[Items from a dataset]
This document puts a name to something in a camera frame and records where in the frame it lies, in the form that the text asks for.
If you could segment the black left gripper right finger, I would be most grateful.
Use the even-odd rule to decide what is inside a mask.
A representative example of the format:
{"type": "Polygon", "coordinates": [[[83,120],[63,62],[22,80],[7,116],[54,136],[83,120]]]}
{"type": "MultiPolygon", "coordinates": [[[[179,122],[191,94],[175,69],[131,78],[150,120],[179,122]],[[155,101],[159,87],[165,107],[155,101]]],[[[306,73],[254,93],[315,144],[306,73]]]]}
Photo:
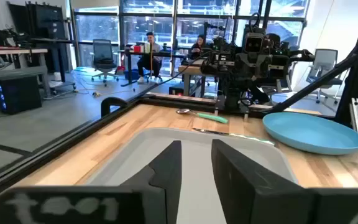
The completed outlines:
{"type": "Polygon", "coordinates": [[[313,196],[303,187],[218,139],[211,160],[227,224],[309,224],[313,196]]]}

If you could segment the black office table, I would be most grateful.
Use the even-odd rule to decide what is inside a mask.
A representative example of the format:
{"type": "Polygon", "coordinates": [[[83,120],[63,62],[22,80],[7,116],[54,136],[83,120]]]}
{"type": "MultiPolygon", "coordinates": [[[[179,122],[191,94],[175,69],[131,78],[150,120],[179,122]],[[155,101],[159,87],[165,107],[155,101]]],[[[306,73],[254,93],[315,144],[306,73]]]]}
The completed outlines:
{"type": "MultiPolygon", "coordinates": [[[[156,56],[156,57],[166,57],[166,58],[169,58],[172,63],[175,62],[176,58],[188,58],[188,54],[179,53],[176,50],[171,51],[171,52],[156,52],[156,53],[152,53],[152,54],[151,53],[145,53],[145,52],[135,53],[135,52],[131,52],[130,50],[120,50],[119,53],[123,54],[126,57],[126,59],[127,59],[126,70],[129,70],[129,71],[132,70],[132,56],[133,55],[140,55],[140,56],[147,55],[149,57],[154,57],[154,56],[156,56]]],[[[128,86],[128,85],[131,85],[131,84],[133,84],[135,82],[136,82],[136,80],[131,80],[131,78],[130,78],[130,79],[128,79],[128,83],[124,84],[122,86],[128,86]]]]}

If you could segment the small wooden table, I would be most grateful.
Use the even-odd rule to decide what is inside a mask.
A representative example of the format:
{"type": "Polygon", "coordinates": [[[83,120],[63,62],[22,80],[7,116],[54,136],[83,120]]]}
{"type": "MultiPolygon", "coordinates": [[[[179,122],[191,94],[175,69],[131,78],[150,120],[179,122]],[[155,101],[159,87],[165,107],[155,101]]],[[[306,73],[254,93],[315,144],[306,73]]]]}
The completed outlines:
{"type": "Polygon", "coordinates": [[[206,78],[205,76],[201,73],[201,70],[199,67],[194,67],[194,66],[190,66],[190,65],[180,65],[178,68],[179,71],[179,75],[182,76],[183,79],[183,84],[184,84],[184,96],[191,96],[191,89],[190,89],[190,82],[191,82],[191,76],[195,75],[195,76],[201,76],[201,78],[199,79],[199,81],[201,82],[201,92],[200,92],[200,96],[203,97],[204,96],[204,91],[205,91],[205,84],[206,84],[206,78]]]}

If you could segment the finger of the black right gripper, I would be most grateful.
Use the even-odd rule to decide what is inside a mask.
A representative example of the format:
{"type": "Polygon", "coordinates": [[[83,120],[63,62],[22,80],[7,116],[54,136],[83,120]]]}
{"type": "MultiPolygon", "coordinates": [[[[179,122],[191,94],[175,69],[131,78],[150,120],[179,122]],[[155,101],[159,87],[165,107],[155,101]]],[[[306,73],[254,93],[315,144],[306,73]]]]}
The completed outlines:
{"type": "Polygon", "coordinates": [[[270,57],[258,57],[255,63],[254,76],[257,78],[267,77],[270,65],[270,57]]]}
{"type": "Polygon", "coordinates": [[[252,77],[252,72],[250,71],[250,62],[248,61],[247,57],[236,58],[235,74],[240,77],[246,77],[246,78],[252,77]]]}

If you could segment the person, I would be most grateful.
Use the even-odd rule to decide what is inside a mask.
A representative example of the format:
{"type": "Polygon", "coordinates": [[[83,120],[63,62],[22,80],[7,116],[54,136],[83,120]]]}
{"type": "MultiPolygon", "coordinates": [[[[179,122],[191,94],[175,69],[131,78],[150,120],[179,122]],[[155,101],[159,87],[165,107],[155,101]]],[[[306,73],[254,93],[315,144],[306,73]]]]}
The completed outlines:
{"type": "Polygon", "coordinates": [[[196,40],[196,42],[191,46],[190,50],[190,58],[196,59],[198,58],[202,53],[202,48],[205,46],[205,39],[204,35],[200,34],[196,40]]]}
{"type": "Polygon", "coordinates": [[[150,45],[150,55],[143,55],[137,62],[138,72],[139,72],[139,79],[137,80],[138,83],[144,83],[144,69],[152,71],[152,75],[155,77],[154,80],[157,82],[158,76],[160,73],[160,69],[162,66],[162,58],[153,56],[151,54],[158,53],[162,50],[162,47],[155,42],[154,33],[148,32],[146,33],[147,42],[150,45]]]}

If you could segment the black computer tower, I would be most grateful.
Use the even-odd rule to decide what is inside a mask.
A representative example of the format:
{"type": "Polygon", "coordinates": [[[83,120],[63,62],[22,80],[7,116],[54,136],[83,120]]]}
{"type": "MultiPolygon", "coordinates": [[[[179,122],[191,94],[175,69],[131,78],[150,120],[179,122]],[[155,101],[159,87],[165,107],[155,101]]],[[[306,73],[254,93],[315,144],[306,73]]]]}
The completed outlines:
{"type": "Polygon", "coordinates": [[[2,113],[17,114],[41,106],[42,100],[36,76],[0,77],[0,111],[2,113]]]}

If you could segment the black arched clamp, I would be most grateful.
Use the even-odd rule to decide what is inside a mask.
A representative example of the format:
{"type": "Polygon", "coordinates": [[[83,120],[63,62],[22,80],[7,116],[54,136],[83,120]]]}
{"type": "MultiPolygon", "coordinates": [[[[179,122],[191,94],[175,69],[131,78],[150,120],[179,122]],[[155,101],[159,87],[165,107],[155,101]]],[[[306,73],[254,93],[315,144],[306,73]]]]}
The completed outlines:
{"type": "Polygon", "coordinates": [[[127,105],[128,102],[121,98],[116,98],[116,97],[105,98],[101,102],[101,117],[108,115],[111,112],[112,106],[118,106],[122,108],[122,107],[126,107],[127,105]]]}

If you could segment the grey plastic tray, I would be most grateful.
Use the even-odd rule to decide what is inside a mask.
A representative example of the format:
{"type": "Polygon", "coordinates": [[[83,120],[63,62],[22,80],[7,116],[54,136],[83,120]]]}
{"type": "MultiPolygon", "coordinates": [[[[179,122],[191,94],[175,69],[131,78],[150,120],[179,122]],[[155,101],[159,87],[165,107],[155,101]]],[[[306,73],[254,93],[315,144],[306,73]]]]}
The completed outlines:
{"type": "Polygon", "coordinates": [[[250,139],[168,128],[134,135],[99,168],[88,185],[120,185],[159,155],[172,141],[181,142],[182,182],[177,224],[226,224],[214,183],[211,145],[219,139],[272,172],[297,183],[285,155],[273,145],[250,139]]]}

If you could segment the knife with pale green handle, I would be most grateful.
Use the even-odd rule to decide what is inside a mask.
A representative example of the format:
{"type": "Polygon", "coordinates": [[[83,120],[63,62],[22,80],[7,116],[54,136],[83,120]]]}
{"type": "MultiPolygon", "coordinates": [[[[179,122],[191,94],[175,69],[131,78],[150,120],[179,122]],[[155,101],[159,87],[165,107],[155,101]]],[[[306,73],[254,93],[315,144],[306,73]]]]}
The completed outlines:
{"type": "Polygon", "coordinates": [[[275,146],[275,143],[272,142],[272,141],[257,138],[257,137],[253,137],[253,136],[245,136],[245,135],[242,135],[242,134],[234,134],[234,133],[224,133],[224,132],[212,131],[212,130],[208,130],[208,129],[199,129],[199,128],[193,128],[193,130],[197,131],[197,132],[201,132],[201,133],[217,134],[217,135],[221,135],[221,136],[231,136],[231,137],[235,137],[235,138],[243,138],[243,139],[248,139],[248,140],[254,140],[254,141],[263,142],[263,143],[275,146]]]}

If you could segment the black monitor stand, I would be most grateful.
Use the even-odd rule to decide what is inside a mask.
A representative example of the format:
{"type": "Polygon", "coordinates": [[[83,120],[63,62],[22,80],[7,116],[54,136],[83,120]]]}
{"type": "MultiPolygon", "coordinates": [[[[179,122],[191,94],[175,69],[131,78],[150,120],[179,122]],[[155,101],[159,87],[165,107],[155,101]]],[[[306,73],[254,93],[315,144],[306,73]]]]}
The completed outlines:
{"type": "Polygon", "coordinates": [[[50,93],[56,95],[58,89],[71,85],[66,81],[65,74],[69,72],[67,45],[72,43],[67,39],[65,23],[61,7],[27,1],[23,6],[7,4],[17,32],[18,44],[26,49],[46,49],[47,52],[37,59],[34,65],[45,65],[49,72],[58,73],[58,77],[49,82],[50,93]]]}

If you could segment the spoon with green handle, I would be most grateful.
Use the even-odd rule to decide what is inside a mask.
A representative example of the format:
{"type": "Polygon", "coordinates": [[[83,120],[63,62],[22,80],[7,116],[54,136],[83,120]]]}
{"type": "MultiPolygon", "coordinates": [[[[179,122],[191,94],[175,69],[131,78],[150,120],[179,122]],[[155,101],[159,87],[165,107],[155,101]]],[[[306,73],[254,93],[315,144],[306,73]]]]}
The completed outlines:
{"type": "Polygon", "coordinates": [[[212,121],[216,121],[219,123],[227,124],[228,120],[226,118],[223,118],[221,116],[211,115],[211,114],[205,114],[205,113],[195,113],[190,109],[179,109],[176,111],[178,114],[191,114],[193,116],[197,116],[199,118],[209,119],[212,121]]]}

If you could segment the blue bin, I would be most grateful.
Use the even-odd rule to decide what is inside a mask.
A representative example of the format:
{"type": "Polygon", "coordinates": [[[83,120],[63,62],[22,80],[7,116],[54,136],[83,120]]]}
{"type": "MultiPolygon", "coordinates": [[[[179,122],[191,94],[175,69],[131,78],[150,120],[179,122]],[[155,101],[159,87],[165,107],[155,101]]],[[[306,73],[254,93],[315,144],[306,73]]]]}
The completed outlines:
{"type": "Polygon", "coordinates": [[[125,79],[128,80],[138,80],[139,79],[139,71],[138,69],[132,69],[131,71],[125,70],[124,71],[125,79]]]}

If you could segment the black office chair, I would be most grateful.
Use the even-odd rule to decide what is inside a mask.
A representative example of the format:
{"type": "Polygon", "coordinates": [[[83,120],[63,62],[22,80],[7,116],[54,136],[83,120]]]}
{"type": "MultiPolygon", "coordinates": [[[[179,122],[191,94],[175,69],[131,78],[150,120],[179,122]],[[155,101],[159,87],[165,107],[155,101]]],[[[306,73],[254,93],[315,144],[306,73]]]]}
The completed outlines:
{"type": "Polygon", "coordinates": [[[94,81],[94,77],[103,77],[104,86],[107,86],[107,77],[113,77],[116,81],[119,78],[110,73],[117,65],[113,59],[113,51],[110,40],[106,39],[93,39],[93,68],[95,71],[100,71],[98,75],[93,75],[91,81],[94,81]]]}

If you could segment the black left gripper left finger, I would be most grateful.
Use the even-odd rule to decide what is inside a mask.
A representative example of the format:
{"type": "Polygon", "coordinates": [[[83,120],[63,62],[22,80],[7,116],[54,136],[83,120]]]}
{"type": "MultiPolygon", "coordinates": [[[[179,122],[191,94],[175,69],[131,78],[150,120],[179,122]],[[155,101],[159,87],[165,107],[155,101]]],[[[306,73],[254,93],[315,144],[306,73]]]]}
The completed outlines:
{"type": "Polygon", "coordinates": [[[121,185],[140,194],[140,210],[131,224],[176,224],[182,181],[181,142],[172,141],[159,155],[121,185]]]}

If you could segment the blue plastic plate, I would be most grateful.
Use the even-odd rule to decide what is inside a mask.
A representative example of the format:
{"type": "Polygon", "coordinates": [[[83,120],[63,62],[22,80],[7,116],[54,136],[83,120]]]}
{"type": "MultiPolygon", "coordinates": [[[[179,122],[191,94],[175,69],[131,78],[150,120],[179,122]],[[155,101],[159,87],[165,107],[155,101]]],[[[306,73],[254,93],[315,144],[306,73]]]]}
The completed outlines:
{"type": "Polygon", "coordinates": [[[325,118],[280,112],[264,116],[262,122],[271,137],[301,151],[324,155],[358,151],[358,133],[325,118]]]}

→ Action item
Scan the records for the string "right" and show every line that contains it.

→ The answer
If you could segment the black left gripper right finger, I would be most grateful.
If you could segment the finger of the black right gripper, I would be most grateful.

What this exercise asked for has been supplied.